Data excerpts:
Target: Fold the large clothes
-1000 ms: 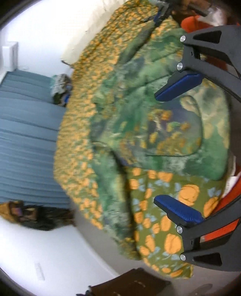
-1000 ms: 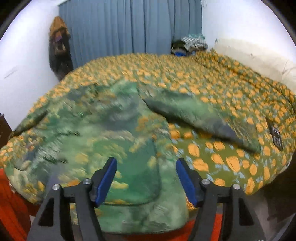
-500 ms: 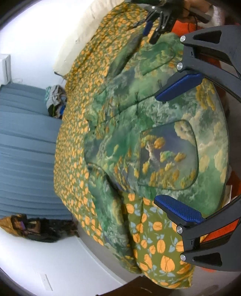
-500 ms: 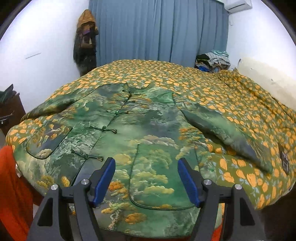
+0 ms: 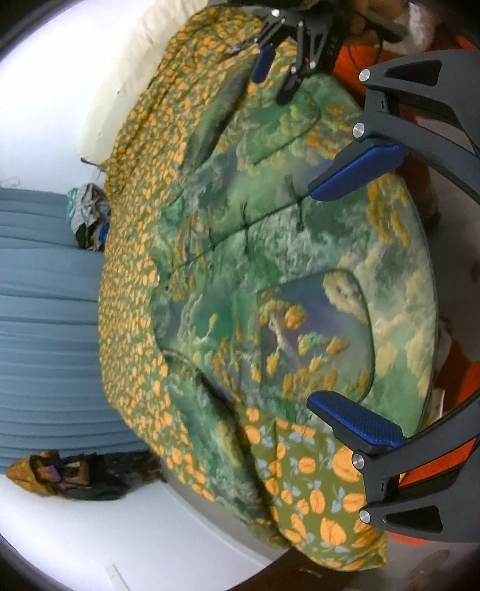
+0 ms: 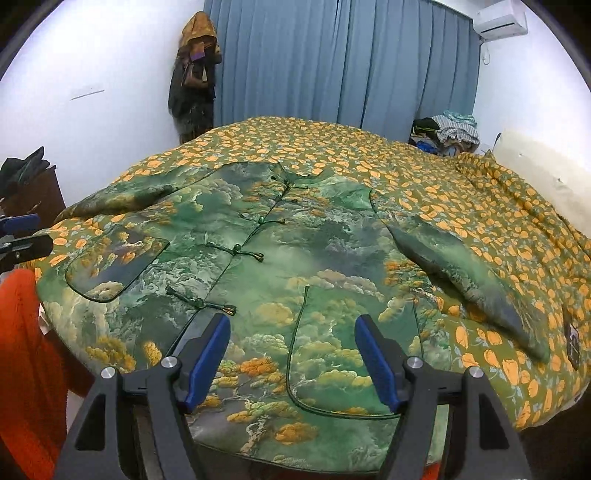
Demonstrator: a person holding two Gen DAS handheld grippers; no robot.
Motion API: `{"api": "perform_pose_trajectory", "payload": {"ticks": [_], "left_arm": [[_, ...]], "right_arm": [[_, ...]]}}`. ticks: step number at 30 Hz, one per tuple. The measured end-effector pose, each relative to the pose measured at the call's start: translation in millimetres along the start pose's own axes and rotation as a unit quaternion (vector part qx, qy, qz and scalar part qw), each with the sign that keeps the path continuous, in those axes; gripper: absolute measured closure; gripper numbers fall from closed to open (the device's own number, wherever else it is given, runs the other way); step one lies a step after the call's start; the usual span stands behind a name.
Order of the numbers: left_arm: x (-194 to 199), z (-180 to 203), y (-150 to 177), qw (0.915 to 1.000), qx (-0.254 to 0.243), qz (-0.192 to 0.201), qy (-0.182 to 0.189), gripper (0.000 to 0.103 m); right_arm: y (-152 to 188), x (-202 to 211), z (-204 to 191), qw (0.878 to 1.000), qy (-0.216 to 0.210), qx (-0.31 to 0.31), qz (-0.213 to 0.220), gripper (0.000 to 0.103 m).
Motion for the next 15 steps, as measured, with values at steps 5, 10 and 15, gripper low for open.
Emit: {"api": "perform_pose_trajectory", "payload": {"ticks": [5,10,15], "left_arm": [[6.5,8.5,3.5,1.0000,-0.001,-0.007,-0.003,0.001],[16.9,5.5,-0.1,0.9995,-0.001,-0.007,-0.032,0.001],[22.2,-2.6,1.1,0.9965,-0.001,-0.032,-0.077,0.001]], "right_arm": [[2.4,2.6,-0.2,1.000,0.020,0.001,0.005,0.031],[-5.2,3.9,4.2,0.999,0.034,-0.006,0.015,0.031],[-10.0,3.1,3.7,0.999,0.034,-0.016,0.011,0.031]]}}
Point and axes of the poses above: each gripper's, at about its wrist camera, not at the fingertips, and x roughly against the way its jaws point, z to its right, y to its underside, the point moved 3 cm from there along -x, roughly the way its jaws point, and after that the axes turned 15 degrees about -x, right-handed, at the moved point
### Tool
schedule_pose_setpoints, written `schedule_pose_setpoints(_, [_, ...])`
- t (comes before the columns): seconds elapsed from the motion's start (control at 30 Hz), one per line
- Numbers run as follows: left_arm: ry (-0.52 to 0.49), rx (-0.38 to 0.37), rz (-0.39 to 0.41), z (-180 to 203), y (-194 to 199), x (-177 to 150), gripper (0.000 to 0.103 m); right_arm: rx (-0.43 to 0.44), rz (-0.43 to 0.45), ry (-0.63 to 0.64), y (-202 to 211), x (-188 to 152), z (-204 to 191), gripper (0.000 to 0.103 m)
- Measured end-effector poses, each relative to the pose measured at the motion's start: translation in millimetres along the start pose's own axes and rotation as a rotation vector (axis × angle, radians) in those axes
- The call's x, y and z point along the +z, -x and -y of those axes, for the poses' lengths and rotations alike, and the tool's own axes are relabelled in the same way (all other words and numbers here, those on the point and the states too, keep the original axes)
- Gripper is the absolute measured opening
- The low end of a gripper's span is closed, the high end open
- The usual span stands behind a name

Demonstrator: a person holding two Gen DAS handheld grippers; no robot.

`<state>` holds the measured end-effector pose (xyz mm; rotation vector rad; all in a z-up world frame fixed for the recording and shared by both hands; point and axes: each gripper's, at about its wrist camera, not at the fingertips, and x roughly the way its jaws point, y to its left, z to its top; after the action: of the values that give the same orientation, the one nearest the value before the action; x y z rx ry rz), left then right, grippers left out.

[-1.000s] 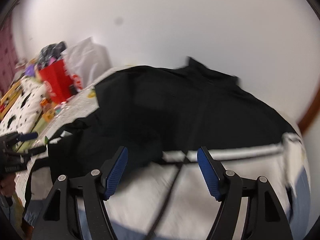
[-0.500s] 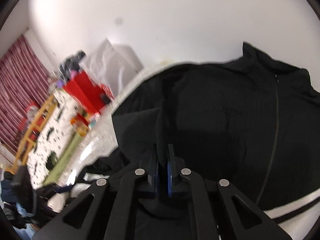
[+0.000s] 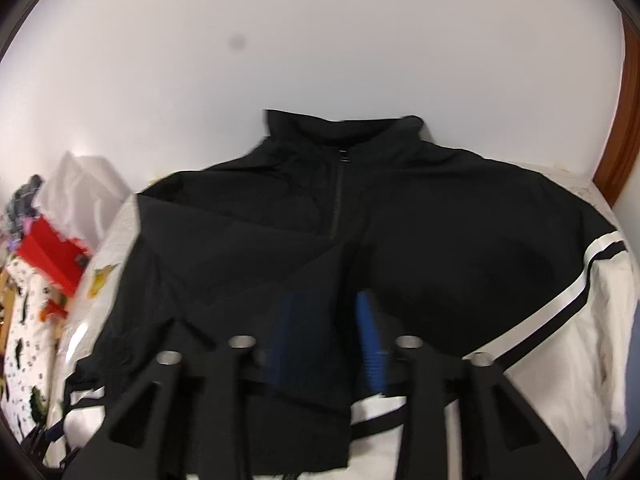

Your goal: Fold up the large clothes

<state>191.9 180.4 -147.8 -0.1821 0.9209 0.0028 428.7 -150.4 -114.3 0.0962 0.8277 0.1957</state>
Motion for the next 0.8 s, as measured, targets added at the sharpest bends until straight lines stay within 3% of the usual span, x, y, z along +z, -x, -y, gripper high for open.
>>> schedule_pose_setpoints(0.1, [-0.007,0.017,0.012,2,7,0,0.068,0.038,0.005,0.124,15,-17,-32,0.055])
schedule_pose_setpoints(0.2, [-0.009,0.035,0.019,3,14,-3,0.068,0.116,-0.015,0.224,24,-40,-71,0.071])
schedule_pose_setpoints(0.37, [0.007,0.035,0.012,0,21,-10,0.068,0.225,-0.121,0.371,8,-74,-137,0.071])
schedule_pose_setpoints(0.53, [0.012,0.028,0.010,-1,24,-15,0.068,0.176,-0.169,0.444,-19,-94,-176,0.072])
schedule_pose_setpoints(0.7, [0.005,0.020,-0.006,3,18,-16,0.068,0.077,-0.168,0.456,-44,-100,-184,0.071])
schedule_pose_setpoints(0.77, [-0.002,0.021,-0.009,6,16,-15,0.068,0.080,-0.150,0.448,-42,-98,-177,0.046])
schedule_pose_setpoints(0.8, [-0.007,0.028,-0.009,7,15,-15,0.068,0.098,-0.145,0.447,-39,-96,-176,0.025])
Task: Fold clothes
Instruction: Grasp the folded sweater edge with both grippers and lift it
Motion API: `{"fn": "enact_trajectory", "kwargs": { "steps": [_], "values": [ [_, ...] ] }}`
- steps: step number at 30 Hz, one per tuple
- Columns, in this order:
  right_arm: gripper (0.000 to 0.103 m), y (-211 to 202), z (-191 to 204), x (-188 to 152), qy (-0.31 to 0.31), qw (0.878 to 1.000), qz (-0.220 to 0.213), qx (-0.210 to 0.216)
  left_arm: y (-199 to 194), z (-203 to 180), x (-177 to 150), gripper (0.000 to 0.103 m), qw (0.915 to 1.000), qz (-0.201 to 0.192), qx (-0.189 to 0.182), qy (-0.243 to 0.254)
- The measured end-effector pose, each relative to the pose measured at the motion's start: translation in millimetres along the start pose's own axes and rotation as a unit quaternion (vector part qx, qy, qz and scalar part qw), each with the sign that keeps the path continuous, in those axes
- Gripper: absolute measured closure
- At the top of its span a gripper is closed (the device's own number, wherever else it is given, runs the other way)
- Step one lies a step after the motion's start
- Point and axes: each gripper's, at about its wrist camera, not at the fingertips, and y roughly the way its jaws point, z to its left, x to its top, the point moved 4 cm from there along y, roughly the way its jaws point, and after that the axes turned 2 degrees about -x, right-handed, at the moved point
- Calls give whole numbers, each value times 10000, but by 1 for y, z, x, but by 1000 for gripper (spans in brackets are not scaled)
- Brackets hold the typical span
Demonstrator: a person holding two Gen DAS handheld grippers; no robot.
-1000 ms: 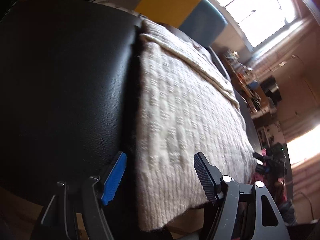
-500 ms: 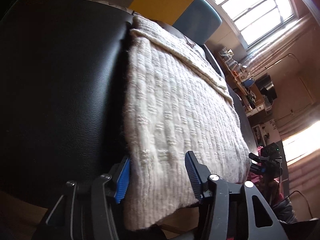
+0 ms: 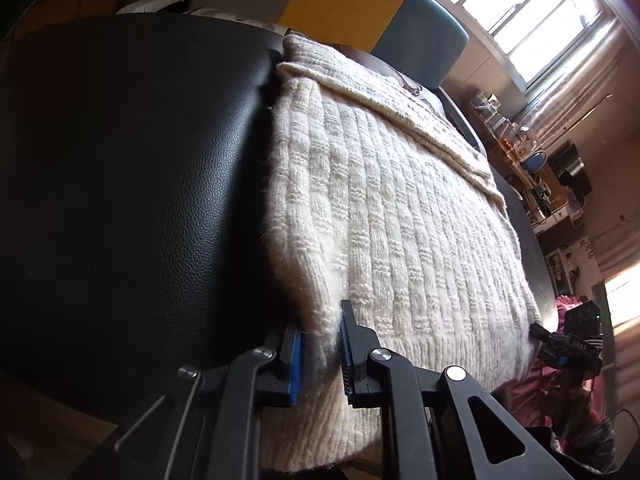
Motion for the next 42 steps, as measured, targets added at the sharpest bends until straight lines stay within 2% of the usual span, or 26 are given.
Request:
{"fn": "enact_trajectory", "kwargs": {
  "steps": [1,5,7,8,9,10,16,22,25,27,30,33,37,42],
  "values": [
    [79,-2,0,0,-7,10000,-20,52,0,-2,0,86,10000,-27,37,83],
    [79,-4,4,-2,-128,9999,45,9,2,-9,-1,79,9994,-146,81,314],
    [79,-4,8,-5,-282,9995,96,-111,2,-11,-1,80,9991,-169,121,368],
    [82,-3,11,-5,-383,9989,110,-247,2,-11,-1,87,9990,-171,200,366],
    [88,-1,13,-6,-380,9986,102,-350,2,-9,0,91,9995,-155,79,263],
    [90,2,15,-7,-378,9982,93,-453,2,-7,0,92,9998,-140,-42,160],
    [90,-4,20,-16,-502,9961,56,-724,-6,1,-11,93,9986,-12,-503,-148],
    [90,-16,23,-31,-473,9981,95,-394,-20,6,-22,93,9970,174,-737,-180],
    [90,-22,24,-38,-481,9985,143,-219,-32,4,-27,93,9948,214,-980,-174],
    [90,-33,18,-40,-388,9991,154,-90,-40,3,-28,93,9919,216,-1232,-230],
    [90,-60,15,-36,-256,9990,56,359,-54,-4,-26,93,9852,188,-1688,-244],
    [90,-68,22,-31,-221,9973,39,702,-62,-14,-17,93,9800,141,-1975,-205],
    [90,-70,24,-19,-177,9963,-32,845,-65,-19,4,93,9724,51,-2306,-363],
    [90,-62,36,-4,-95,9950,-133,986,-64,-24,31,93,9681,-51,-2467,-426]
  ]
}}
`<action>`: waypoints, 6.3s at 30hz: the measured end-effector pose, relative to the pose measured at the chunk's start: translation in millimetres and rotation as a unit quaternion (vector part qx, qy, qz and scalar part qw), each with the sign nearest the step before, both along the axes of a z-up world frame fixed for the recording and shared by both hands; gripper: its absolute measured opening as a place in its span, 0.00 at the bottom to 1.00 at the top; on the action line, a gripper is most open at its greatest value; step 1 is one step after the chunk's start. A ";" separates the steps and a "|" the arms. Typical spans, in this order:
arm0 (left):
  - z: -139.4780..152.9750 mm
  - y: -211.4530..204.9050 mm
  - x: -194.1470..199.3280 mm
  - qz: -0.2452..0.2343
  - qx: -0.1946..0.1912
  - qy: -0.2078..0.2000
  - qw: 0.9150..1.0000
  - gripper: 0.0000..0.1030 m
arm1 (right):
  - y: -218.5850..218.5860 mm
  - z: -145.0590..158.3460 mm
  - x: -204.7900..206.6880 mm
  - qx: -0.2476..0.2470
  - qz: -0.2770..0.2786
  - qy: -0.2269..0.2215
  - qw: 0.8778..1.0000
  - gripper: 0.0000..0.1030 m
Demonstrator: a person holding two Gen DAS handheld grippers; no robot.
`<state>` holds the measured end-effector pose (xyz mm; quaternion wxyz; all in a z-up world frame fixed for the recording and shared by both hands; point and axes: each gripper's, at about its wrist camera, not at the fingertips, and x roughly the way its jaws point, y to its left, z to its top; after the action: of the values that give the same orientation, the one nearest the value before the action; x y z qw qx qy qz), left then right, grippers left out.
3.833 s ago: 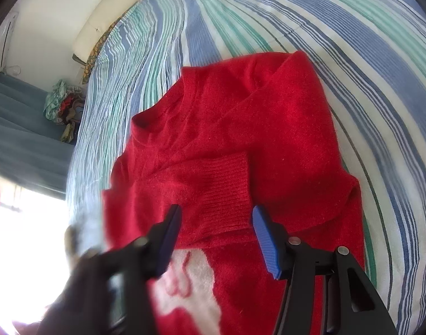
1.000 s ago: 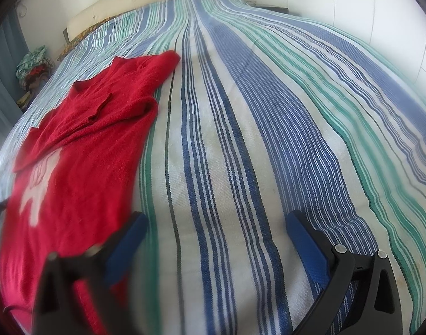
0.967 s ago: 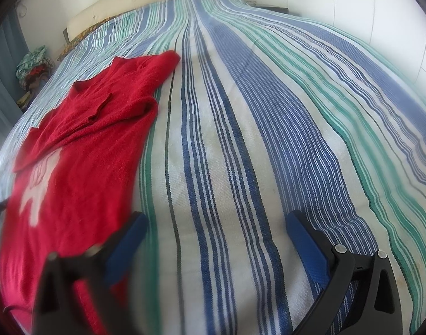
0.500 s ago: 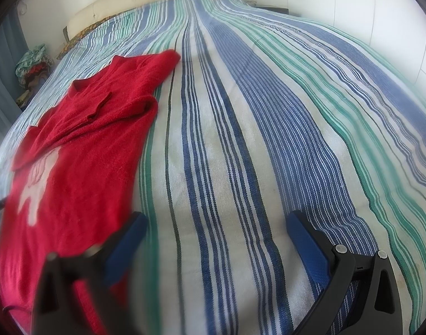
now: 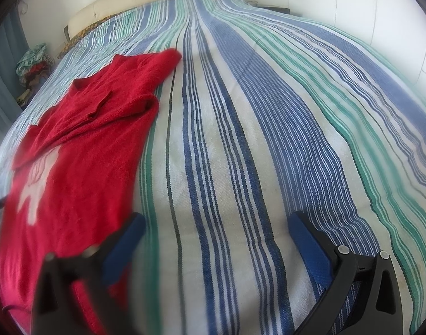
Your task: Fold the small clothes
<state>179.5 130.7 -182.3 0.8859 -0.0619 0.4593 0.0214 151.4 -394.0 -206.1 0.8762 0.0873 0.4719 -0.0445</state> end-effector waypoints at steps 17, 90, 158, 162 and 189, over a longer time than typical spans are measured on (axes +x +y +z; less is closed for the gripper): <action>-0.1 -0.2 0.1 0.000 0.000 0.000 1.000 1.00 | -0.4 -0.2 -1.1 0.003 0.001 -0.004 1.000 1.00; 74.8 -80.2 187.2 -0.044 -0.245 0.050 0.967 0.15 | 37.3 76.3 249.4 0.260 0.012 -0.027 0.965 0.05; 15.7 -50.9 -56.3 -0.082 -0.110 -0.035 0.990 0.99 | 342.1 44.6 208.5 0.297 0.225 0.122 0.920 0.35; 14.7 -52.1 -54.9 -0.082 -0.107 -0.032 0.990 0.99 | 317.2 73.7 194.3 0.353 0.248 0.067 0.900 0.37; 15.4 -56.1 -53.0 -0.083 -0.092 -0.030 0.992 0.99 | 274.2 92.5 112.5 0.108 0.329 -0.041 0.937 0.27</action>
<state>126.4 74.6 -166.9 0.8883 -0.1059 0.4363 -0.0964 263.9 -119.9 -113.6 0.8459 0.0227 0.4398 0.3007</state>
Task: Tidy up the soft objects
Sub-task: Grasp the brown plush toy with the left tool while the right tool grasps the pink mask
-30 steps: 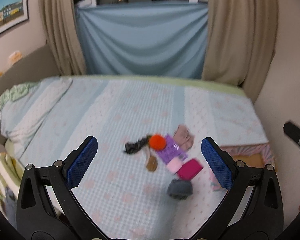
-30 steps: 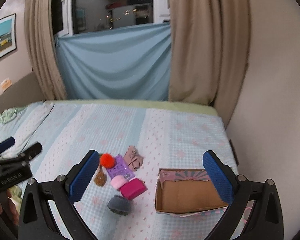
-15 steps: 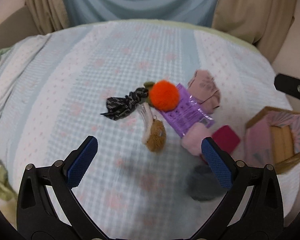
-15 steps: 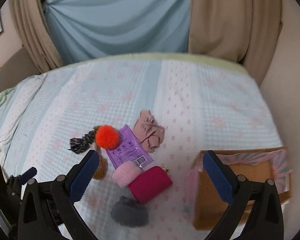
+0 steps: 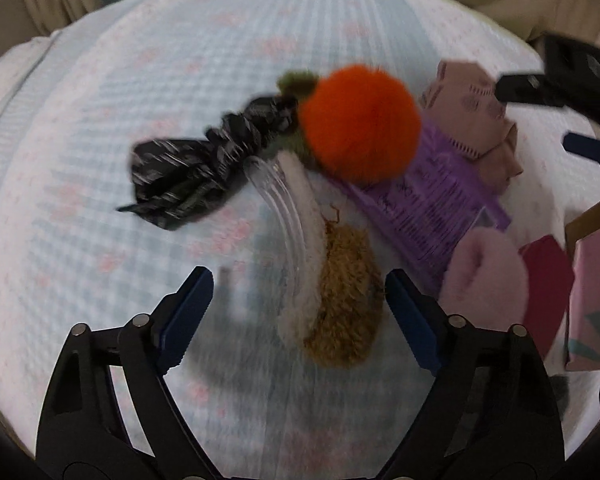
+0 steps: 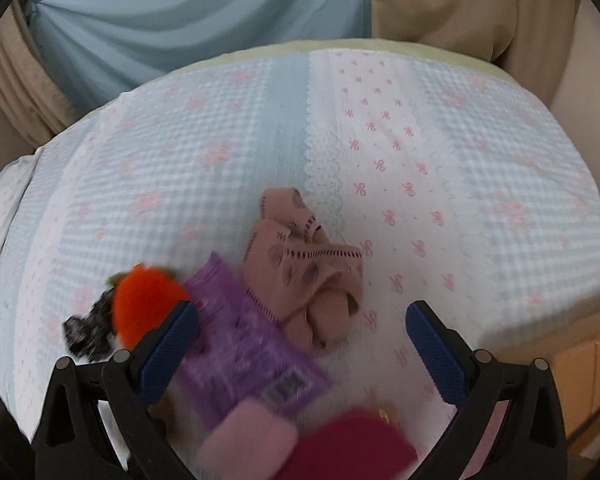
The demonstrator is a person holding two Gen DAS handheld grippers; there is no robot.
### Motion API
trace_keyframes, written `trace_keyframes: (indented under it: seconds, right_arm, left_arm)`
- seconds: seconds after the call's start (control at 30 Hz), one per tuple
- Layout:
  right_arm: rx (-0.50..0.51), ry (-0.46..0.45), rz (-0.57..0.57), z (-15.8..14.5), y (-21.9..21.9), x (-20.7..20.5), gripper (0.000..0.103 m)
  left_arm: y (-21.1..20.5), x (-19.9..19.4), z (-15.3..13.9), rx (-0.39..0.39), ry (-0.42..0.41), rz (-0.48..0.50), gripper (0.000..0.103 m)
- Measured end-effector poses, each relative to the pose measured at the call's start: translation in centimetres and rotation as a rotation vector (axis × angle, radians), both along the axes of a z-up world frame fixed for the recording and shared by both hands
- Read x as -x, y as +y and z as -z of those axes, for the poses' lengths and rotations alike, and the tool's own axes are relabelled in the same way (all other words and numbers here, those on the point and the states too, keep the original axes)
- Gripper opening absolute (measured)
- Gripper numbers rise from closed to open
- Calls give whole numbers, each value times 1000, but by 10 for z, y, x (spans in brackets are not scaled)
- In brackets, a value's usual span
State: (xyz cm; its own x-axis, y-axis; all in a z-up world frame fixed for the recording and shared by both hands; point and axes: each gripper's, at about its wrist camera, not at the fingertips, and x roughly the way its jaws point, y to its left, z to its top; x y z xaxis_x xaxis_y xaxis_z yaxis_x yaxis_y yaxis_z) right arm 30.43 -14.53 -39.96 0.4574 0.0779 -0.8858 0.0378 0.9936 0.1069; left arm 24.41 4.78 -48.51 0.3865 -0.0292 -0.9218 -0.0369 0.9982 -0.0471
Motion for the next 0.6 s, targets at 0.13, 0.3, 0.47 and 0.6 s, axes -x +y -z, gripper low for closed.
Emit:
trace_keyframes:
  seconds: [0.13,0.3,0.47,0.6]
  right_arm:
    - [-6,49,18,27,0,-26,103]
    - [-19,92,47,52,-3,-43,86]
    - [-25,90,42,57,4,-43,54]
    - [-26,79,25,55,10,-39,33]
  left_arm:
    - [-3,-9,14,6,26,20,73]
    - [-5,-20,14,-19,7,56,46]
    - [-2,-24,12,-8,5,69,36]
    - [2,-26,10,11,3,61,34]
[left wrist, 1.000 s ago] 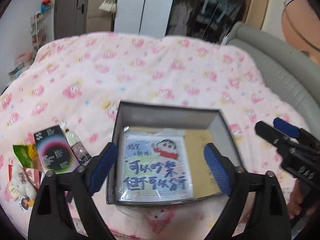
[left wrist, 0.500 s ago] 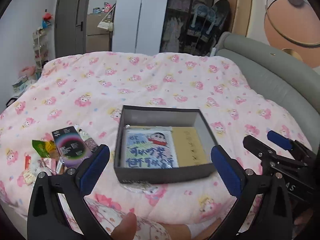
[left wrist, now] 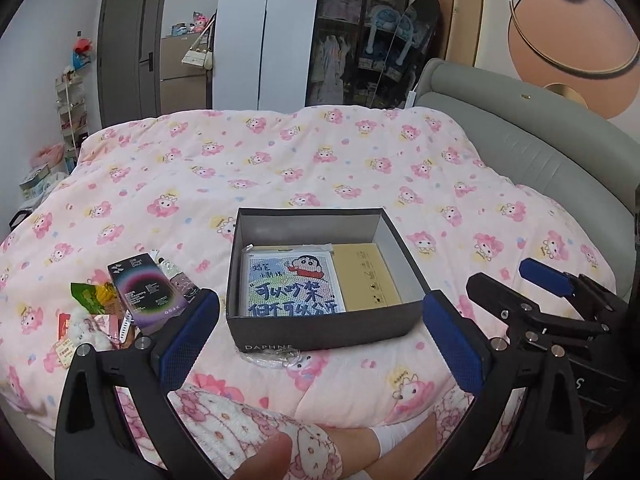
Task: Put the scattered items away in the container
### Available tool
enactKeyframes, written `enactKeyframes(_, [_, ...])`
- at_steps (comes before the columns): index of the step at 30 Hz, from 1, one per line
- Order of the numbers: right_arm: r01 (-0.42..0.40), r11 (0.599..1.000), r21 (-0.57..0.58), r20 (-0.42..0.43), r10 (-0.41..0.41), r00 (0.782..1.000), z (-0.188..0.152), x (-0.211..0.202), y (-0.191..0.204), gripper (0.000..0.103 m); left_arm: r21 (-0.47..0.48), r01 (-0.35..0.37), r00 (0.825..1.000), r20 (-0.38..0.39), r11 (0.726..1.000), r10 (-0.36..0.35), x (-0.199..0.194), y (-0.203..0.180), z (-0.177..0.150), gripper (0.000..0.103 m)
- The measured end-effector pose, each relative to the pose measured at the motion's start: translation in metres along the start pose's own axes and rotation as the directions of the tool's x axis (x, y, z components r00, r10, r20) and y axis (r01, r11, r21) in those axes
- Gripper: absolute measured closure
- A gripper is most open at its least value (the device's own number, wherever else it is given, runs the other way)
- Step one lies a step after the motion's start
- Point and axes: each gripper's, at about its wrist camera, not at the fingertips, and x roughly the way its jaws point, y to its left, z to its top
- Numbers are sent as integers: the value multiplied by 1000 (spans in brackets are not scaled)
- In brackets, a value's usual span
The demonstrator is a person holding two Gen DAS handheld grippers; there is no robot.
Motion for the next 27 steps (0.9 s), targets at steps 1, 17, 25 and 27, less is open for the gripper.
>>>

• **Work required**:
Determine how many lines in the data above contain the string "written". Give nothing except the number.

• **Solved exercise**:
3